Lesniak Wojciech G, Chatterjee Samit, Gabrielson Matthew, Lisok Ala, Wharram Bryan, Pomper Martin G, Nimmagadda Sridhar
Russell H. Morgan Department of Radiology and Radiological Science and ‡Sidney Kimmel Comprehensive Cancer Center, Johns Hopkins University , Baltimore, Maryland, United States.
Bioconjug Chem. 2016 Sep 21;27(9):2103-10. doi: 10.1021/acs.bioconjchem.6b00348. Epub 2016 Aug 9.

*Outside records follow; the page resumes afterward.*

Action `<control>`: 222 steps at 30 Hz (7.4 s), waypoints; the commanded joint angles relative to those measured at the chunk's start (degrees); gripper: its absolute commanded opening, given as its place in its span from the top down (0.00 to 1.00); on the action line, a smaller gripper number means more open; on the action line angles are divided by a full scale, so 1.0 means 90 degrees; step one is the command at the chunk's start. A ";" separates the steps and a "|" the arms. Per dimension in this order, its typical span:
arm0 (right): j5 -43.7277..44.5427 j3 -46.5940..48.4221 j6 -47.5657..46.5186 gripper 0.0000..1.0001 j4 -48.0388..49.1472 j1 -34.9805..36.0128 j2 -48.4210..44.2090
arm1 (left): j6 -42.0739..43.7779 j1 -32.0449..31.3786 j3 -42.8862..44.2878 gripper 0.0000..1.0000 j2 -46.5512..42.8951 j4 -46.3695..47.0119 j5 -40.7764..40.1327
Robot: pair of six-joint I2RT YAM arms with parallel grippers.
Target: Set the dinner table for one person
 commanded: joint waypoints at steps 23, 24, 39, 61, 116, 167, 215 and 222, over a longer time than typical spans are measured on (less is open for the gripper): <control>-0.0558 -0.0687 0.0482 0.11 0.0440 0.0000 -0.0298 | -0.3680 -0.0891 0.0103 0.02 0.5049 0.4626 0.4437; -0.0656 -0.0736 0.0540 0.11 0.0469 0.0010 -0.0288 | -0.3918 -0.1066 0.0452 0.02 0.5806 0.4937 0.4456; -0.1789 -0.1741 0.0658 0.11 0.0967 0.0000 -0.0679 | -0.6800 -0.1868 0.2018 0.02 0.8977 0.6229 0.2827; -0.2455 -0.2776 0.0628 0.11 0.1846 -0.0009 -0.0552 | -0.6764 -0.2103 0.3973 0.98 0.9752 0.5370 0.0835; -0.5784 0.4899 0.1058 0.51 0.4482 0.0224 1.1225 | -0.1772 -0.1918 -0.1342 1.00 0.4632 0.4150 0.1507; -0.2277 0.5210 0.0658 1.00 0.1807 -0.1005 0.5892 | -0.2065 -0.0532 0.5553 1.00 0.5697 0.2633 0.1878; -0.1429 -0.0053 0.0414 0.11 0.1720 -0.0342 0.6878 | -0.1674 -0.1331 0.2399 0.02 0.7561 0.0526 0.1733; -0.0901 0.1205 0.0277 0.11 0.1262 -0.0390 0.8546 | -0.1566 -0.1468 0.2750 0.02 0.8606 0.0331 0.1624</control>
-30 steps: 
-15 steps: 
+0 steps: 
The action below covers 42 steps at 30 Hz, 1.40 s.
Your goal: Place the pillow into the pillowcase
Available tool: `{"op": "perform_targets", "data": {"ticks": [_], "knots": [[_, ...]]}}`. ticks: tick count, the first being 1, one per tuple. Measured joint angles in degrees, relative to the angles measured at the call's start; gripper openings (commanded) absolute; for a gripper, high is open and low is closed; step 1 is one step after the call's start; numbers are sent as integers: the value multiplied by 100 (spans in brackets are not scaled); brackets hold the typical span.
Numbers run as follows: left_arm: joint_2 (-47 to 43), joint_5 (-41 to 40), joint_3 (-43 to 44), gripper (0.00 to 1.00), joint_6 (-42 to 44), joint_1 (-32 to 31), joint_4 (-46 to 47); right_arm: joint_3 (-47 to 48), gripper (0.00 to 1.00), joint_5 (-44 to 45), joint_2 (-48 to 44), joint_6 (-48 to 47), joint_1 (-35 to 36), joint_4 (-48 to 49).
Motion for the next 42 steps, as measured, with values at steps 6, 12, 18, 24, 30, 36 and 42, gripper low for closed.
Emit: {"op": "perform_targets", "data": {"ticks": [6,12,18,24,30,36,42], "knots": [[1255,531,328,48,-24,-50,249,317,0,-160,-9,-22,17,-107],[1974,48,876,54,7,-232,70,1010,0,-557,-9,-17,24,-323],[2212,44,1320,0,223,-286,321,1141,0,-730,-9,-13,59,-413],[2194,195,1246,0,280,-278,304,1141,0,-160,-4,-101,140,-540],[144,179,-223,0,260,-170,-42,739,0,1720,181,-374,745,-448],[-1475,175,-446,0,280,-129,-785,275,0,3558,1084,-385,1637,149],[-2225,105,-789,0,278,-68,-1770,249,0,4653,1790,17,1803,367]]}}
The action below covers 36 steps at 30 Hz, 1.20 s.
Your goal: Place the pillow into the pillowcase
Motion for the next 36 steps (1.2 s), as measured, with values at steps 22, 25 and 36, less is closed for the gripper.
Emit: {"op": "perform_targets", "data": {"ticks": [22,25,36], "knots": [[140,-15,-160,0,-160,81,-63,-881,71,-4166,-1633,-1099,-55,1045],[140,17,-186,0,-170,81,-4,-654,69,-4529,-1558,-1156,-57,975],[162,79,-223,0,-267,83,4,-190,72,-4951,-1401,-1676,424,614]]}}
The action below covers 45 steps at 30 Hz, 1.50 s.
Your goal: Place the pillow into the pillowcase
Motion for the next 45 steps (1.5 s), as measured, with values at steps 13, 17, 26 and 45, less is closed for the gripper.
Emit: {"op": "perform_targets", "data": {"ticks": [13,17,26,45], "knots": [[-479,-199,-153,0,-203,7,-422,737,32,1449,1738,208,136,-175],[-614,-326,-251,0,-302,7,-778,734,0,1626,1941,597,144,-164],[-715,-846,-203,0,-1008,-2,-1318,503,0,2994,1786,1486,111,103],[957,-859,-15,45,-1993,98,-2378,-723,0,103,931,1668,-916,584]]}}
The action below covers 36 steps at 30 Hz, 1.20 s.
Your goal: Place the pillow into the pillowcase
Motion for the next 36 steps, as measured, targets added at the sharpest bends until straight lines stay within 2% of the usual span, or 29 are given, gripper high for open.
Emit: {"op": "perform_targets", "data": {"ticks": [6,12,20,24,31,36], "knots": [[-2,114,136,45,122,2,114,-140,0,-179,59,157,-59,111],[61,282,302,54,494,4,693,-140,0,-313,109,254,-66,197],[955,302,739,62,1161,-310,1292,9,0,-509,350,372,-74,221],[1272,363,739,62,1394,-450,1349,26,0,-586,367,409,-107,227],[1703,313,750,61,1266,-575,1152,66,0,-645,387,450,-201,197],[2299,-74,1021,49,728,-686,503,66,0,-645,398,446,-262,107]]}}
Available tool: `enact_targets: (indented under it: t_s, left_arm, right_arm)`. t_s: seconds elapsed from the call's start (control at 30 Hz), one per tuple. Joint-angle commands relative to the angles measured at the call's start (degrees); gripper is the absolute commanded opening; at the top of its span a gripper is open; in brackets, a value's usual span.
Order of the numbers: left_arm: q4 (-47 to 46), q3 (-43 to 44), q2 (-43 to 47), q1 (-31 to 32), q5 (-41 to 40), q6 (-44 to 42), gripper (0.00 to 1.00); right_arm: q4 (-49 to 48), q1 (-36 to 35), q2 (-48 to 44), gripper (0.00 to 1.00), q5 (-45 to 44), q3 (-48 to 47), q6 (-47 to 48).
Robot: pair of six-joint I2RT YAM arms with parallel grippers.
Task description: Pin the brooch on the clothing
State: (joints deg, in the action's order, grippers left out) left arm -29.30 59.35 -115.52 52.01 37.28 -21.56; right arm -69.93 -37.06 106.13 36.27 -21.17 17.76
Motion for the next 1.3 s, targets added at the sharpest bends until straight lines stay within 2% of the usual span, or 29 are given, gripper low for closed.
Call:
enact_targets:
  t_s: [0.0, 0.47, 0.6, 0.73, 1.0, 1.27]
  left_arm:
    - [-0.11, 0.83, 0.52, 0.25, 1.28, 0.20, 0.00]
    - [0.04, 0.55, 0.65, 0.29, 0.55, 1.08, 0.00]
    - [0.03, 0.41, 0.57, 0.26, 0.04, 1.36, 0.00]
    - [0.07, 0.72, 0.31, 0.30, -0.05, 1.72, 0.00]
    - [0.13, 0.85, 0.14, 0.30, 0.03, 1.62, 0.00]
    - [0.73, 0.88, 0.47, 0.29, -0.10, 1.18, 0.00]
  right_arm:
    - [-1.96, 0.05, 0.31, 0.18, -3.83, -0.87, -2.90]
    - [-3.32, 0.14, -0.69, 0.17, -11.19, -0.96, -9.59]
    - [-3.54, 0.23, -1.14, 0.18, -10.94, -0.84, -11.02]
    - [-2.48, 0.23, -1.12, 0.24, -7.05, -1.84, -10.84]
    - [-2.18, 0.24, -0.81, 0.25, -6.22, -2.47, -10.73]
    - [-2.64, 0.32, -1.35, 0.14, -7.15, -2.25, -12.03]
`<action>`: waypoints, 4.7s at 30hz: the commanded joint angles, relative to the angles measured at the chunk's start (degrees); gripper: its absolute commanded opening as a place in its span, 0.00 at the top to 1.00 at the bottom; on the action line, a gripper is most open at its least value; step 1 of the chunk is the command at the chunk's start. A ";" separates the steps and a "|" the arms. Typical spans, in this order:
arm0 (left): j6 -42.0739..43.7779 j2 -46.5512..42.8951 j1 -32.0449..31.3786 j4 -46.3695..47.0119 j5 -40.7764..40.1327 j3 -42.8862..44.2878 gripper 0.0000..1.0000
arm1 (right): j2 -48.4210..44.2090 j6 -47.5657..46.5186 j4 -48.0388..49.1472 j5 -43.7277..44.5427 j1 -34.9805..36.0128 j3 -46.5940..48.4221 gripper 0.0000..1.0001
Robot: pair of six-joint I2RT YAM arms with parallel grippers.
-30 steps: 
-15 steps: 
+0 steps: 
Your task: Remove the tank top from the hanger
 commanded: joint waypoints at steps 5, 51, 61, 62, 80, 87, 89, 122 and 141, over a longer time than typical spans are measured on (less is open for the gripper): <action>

The programmed death protein 1 (PD-1) and programmed death-ligand 1 (PD-L1) pair is a major immune checkpoint pathway exploited by cancer cells to develop and maintain immune tolerance. With recent approvals of anti-PD-1 and anti-PD-L1 therapeutic antibodies, there is an urgent need for noninvasive detection methods to quantify dynamic PD-L1 expression in tumors and to evaluate the tumor response to immune modulation therapies. To address this need, we assessed [(64)Cu]atezolizumab for the detection of PD-L1 expression in tumors. Atezolizumab (MPDL3208A) is a humanized, human and mouse cross-reactive, therapeutic PD-L1 antibody that is being investigated in several cancers. Atezolizumab was conjugated with DOTAGA and radiolabeled with copper-64. The resulting [(64)Cu]atezolizumab was assessed for in vitro and in vivo specificity in multiple cell lines and tumors of variable PD-L1 expression. We performed PET-CT imaging, biodistribution, and blocking studies in NSG mice bearing tumors with constitutive PD-L1 expression (CHO-hPD-L1) and in controls (CHO). Specificity of [(64)Cu]atezolizumab was further confirmed in orthotopic tumor models of human breast cancer (MDAMB231 and SUM149) and in a syngeneic mouse mammary carcinoma model (4T1). We observed specific binding of [(64)Cu]atezolizumab to tumor cells in vitro, correlating with PD-L1 expression levels. Specific accumulation of [(64)Cu]atezolizumab was also observed in tumors with high PD-L1 expression (CHO-hPD-L1 and MDAMB231) compared to tumors with low PD-L1 expression (CHO, SUM149). Collectively, these studies demonstrate the feasibility of using [(64)Cu]atezolizumab for the detection of PD-L1 expression in different tumor types.
程序性死亡蛋白1(PD-1)与程序性死亡配体1(PD-L1)配对是癌细胞用来建立和维持免疫耐受的主要免疫检查点途径。随着抗PD-1和抗PD-L1治疗性抗体最近获得批准,迫切需要非侵入性检测方法来量化肿瘤中动态PD-L1表达,并评估肿瘤对免疫调节疗法的反应。为满足这一需求,我们评估了[(64)Cu]阿特珠单抗用于检测肿瘤中的PD-L1表达。阿特珠单抗(MPDL3208A)是一种人源化、人鼠交叉反应性治疗性PD-L1抗体,正在多种癌症中进行研究。阿特珠单抗与DOTAGA偶联并用铜-64进行放射性标记。对所得的[(64)Cu]阿特珠单抗在多种具有不同PD-L1表达的细胞系和肿瘤中进行体外和体内特异性评估。我们在携带组成性PD-L1表达肿瘤(CHO-hPD-L1)的NSG小鼠和对照组(CHO)中进行了PET-CT成像、生物分布和阻断研究。[(64)Cu]阿特珠单抗的特异性在人乳腺癌原位肿瘤模型(MDAMB231和SUM149)以及同基因小鼠乳腺癌模型(4T1)中得到进一步证实。我们观察到[(64)Cu]阿特珠单抗在体外与肿瘤细胞的特异性结合,这与PD-L1表达水平相关。与低PD-L1表达的肿瘤(CHO、SUM149)相比,在高PD-L1表达的肿瘤(CHO-hPD-L1和MDAMB231)中也观察到了[(64)Cu]阿特珠单抗的特异性蓄积。总体而言,这些研究证明了使用[(64)Cu]阿特珠单抗检测不同肿瘤类型中PD-L1表达的可行性。